The way I see it, the live net installer has multiple advantages: * Using this, several bugs in YaST code were found and subsequently fixed * Substantial gain for not much effort * Other distros have installable live CDs, it's what users expect I regularly use it myself for debugging, as having a more complete environment available on the same system is quite valuable. (In reply to Ancor Gonzalez Sosa from comment #18) > 3) Then turns out that, although the YaST team has been trying to help when > possible and reasonable, the whole thing actually does not work as smooth as > expected. > > 4) But instead of fixing the buggy environment (that was the premise, > "difference in environments should be neglegible, anything else is a bug in > the environment") we end up with a bunch of bug reports about thing we have > to adapt in the YaST side for it to work in this new environment. That was > not the deal. Please tell me which bugs in the environment you're talking about here, to my knowledge there aren't any open ones. The only adaption that had to happen AFAIK (but only because of another bug, YaST touching the outside /run), was to ignore wicked setup if NM is running.
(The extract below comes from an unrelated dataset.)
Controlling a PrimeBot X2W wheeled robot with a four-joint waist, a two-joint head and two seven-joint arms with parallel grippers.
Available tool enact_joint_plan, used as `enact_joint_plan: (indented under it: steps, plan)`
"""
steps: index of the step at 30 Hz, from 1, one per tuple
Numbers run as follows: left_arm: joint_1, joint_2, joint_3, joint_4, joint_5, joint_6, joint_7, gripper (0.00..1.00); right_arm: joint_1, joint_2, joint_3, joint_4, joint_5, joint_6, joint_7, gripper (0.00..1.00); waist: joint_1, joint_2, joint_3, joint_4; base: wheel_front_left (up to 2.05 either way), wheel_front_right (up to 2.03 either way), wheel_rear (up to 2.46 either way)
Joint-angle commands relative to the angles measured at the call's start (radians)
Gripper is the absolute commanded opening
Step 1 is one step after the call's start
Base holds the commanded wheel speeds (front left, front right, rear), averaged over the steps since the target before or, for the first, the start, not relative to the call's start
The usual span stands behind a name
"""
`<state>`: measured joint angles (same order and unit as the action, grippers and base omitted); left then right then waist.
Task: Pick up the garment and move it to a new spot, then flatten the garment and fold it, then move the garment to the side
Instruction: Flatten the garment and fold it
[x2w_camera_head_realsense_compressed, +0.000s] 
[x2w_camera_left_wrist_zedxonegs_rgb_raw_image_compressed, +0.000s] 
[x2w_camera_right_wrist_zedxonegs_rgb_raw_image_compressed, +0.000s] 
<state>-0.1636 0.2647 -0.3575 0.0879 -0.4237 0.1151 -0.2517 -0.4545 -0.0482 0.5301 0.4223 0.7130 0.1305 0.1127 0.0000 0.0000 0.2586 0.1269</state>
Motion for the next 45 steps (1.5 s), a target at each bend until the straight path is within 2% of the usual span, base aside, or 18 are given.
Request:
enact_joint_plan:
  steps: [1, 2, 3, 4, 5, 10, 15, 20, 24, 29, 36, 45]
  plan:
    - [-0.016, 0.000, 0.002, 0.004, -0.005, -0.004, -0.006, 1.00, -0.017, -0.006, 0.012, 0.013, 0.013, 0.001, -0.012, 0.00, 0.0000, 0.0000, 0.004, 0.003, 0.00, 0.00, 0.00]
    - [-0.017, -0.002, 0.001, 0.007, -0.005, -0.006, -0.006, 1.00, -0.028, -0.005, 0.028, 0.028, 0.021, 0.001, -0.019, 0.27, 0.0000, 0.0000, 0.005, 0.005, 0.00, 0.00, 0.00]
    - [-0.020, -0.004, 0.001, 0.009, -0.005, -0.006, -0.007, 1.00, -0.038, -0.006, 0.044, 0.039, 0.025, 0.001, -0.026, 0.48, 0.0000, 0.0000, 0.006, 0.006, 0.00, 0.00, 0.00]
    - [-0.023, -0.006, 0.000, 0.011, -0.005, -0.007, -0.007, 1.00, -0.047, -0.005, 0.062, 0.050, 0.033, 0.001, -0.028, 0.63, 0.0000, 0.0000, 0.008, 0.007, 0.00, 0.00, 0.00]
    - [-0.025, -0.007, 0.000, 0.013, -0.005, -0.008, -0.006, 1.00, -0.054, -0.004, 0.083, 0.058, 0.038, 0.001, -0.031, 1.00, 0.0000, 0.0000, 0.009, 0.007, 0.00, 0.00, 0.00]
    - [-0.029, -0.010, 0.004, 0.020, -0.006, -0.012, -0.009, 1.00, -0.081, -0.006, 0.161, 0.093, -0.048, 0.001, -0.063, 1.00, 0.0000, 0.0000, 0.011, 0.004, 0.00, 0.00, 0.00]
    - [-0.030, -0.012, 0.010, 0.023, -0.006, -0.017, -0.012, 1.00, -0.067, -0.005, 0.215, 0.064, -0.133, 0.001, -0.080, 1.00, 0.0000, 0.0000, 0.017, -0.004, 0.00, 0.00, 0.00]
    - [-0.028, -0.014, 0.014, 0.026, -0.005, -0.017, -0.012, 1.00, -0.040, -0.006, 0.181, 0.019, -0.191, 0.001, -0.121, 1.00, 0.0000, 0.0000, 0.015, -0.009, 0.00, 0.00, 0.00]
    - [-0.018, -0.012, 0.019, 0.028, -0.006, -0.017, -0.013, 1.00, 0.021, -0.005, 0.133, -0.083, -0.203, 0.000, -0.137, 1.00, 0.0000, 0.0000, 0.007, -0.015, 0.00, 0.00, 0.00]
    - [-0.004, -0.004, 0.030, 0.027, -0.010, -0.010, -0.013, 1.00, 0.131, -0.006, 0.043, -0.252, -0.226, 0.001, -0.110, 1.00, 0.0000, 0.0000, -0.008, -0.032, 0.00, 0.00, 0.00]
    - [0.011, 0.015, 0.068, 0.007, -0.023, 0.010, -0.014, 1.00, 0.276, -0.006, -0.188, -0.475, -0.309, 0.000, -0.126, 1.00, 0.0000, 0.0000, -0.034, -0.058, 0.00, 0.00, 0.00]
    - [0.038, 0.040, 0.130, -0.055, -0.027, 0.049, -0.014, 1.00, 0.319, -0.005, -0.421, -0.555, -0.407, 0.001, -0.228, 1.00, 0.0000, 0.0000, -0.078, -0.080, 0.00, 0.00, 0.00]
(In reply to Fabian Vogt from comment #19) > > > > 4) But instead of fixing the buggy environment (that was the premise, > > "difference in environments should be neglegible, anything else is a bug in > > the environment") we end up with a bunch of bug reports about thing we have > > to adapt in the YaST side for it to work in this new environment. That was > > not the deal. First of all, let me clarify something. I talked about "buggy environment" as a direct application of your own sentence: "anything else is a bug in the environment". As far as I understood that sentence, it means that if something works in the normal official installation but it does not work in the live media, it ought to be considered a bug in the live media itself, not in YaST. > Please tell me which bugs in the environment you're talking about here, to > my knowledge there aren't any open ones. Let's perform a very quick search to find some bugs about something being broken in the live media, although it works in the normal int-sys (there are many more examples... including several ones that has been fixed in the YaST side): - bug#1151291 - bug#1151148 - bug#1089823 - bug#1059298 - bug#1155516 - bug#1155687 - bug#1157686 None of those are a problem when the installer runs in the official int-sys, which is the environment for which we develop and test the installer. The problems only arise when executed in that different environment that is the live media. That's why I dared to call them "bugs in the environment" as a direct application of the rule above. All those bugs are currently assigned to yast2-maintainers. So you can say they are not bugs in the environment, but things the YaST Team should fix by modifying YaST. But, as said, that was not the deal.
(In reply to Ancor Gonzalez Sosa from comment #20) > All those bugs are currently assigned to yast2-maintainers. So you can say > they are not bugs in the environment, but things the YaST Team should fix by > modifying YaST. But, as said, that was not the deal. Just to clarify my words once more. The YaST Team wants to continue being supportive with the idea of running the net installer on top of live media. It's indeed a neat initiative. But "being supportive" has meant, so far: - allocating resources only when other priorities allow it - doing only changes that don't risk the supported scenarios - making no commitment about keeping it working in the future We simply fear the expectations on us has changed recently (little by little) without we having been part of any conversation about it.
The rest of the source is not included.